00 | Tetap

97 18 6
                                    

Now playing: Rolling in the Deep - Adelle

-o0o-

[BAGIAN NOL NOL]

"Jarum atau bunga lebih dulu? Sepertinya apapun tidak terlalu penting, asal bisa mengantarkanmu pada kebahagiaan yang abadi di sana."

-o0o-

   Bel pintu ditekan berkali-kali, mengusir hening yang membelenggu rumah mewah berselimut cat maroon itu. Tak lama, suara langkah yang tergesa terdengar menuruni tangga. Si gadis berderap menuju pintu utama dengan senyum bahagia.

   Ia menggerakkan jemari guna merapikan pakaiannya yang sedikit berantakan, sebelum menggapai gagang pintu untuk menyambut seseorang yang telah ia tunggu kedatangannya sedari tadi. Seseorang yang akan menjadi teman baiknya ditengah sepi yang mendekam sekian lama dalam bangunan besar ini.

   Tapi entah bagaimana, binar dimatanya seketika lenyap kala pintu sepenuhnya terbuka. Dua alisnya menyatu tatkala yang ditemukannya bukanlah orang yang sama yang ingin ia temui, melainkan seorang pria bertudung hitam yang mengenakan topeng aneh di wajahnya. Juga pakaian yang sedikit basah oleh rintik hujan yang mengguyur sejak sore.

   Hiranika merasa sedikit takut, apalagi tidak ada orang lain di rumah selain dirinya. Tapi demi menghormati seorang tamu, dia tetap memberanikan diri untuk bertanya.

   "Sia—"

   BUGH!

   Sebelum serangan yang begitu tiba-tiba membuat tubuhnya terhempas dengan kuat menabrak lantai, menimbulkan bunyi peraduan yang cukup nyaring. Punggungnya nyaris patah. Tapi belum sempat otaknya mencerna semuanya, pintu lebih dulu ditutup rapat-rapat oleh si pria bertopeng.

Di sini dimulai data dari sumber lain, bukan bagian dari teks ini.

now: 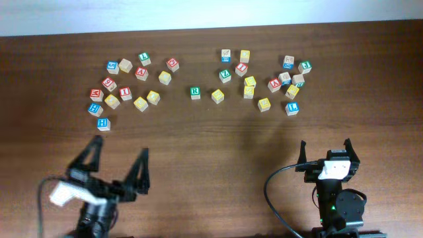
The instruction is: Spell out ICRA
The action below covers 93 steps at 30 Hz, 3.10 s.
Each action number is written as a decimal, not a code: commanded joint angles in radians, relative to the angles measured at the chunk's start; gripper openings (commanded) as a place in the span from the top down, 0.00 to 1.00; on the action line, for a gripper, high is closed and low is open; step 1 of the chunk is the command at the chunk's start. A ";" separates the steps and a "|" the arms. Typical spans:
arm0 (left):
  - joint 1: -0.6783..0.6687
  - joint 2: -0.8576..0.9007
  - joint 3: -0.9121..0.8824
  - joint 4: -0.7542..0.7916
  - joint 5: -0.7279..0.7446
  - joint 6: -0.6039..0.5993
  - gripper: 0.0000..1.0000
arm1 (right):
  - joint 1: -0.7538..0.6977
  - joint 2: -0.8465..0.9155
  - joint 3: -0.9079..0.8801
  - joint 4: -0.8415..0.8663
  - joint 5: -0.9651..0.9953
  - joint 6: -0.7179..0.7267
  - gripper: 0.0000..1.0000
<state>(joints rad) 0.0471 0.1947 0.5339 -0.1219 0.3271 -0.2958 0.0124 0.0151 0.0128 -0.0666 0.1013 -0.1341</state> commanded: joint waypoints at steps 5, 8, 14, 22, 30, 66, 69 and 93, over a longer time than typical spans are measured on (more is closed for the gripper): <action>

   Hiranika pikir, ini adalah percobaan perampokan. Namun alih-alih menodongkan pertanyaan dimana letak harta dan segala macamnya, pria itu justru tertawa nyaring. Gema tawa mengerikan yang mengiringi gemuruh petir yang mulai menguasai langit kota Malang malam itu. Mengawali hujan yang turut berpesta porak, berlomba-lomba menghantam tanah yang sudah beberapa hari dilanda kekeringan.

   Dan di bawahnya, Hiranika hanya mampu terdiam kaku. Tidak beranjak seincipun. Otaknya seolah kehilangan fungsi untuk sekadar mengambil kesempatan guna melarikan diri. Yang mampu mendominasi saat ini hanya amigdalanya, bagian otak yang mengontrol rasa takut dan senang. Tangannya gemetaran disertai keringat dingin, hingga suara tawa pria itu perlahan menghilang, lalu Hiranika melihatnya merogoh saku.

   "Jarum atau bunga lebih dulu?"

   Suara beratnya telak membuat Hiranika menelan ludah. Lidahnya kelu menatap jarum yang sudah dilengkapi benang dan bunga Edelweiss di masing-masing tangan pria itu tersodor di hadapannya.

   Hiranika membisu. Sorot mata dan bagaimana pria itu berbicara membuatnya tidak sanggup mengeluarkan sepatah katapun.

   Menit demi menit berlalu sia-sia tanpa sebuah kepastian, membiarkan suara hujan mendominasi ketegangan dan melumpuhkan otot tubuhnya perlahan-lahan. Gemuruh dan kilatan petir berseteru mengiringi debaran jantung Hiranika yang semakin tidak terkendali. Sampai dimana pria itu akhirnya memutuskan menarik kembali apa yang ada ditangannya dengan pasrah.

   "Sepertinya apapun terserah."

   Langkahnya perlahan mendekat, Hiranika semakin melotot. Pria itu kini mendaratkan tubuhnya di atas tubuh Hiranika. Menduduki perutnya, melanjutkan kalimatnya dengan seulas senyum yang bersembunyi dibalik topeng misteriusnya. "Asal bisa mengantarkanmu pada kebahagiaan yang abadi di sana."